When your foundation is shaken and nothing will
ever be the same. When grief reaches in and stretches you, tears you up both
inside and out, and all you can see is heartbreak. When you hurt for yourself
and just as much for the rest of your family. When you see how frail and
precious each person in your life is. When all you can write are fragments,
bits and pieces of thought, strung together, half incoherent because all you
can do is wail. When you shout NO, NO,
NO! It can’t be true. But no matter what you do, what you pray, what you
wish, the fact cannot be unheard. Forever, it will reside in the deepest parts
of your soul and you will never be the same.
He’s
my person. And now he’s gone. I can’t. I just can’t.
Never again. All of the
small details that you can never do again. Never again call and talk to the
person who has always been there for you, the person who has known you since
you were growing inside a womb, the person who gets you and loves you
unconditionally. Never again stay the night at his house and play games,
Scrabble or bridge or the Broadway game he created, until late in the night,
laughing so hard at nothing at all, and then wake up to the smell of UD’s
cooking.

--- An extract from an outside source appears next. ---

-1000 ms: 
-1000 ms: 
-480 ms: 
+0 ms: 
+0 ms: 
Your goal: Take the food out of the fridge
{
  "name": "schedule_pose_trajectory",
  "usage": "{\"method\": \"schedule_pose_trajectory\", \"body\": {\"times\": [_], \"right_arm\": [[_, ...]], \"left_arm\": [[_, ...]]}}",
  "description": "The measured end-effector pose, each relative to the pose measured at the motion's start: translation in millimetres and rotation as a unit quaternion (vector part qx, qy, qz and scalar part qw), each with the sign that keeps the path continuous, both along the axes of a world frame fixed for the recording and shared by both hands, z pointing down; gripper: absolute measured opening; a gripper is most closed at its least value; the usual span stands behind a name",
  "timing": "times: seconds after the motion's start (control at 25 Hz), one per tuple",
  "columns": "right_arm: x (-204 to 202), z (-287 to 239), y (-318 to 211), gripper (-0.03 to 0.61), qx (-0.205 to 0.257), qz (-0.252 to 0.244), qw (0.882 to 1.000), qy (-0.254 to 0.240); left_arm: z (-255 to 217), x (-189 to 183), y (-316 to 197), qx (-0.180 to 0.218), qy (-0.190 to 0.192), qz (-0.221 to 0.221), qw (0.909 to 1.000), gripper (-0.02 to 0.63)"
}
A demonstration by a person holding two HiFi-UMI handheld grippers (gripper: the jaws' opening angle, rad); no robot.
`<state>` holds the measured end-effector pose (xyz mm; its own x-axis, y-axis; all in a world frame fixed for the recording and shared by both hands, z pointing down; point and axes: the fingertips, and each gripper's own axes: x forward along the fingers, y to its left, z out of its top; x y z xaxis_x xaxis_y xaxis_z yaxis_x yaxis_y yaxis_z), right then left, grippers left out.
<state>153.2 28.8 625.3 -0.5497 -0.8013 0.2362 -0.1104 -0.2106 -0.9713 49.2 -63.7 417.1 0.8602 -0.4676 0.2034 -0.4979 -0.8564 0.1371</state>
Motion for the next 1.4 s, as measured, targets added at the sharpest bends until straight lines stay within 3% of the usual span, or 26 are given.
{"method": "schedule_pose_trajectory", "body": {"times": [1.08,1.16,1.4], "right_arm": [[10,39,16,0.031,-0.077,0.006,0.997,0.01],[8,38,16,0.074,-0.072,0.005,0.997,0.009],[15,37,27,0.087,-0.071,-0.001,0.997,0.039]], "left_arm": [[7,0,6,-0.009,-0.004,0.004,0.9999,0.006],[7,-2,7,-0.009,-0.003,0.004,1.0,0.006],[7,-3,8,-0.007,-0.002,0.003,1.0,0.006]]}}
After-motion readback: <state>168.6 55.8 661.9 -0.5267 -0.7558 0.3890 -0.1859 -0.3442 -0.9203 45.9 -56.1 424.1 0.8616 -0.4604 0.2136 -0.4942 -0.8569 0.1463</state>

Omelets, made to perfection and prepared specially for each person.
Never again brainstorm life, writing, lesson plans, anything and everything. Never
again take a photo of him. And the new camera, bought during spring break, will
never snap a picture of Uncle David. Never again ask for his advice or give him
a hug. Never again talk music and movies to the person who always knew what you
meant, even if no one else understood.
I don’t even… I don’t know
how to do this.
He was my person. And he
was that person to so many of us.
Someday, maybe, all the tears,
shakes, screams will be gone. For now, we are left with raw throats, puffy eyes,
and so many questions. For now, we are in shock, numb.
Today, we planted a tree
for Grandpa Crawford, lost last May, and one for Dad, lost in January.
Tomorrow, or soon, we will plant a tree for Uncle David. Tomorrow, maybe, or the
next day or the next year, we will breathe again.
~Written in loving memory
of Uncle David who was so much to so many.